アコウダイは煮つけがいちばんだけど、たまには生で
周りをまんべんなくあぶった焼霜造り
![]()
東京で昔から珍重されてきたのがアコウダイである。
「赤い魚」が変化して「赤魚鯛(あこうだい)」という。
昔、築地の床屋で一緒になった老人は、「高くても(食堂に)あったら食べるね」と言っていた。
もちろん煮つけで食べたいわけで、築地場内に、うまいアコウダイの煮つけを出す食堂があったらしい。
食堂の煮つけは今や幻だが、今回のアコウダイは煮つけにする前に生で食べた。
近年、アコウダイの生は普通どころか、高騰しすぎているので生で出さないと元が取れない、という料理人も多い。

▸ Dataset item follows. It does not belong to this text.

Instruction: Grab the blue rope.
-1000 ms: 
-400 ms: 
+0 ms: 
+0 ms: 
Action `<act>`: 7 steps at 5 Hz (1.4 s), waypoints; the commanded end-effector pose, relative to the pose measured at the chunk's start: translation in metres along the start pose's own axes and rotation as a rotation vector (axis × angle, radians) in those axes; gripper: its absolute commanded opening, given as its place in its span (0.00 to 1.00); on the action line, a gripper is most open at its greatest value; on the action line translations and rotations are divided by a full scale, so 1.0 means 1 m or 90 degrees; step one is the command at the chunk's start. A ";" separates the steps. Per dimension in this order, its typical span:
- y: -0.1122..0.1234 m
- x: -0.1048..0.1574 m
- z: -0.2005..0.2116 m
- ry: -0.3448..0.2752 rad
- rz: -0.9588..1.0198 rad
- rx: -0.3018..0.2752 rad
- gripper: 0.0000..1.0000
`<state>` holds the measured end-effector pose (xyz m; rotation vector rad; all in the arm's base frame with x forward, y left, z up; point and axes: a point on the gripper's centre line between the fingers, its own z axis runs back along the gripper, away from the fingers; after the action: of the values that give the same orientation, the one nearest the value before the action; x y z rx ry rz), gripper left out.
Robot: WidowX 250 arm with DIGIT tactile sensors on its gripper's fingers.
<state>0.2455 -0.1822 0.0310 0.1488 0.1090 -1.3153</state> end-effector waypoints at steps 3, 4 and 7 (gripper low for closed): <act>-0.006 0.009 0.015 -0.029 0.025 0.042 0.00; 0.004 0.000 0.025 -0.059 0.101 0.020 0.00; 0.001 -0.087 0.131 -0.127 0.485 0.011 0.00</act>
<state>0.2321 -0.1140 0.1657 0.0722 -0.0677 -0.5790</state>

生といっても刺身よりも、焼霜造りがいちばんうまいと思っている。
刺身で食べると味の深みというか、味が単純すぎるのである。
皮の裏側には、身と違った質の脂があって皮と一緒になって、非常に豊かで複雑なうま味を作り出している。
本種の脂は熱を加えることで液体となり半固体となる。
舌にぬるりとしてうまい。
もちろんあまり主張しない身にも脂が混在しているので、甘味がある。
年齢とともにわかってきた刺身の味
![]()
ついでに、最近、なんの変哲もない刺身がじょじょにうまいと思えるようになってきている。
舌に上品な感触を残して、ほどほどのうま味と甘味がある。
あっけないけど平凡だけどボク好みの味でもある。
やはり合わせるのは日本酒で、「桂月 超辛口 原酒 特別純米」を正一合ほど。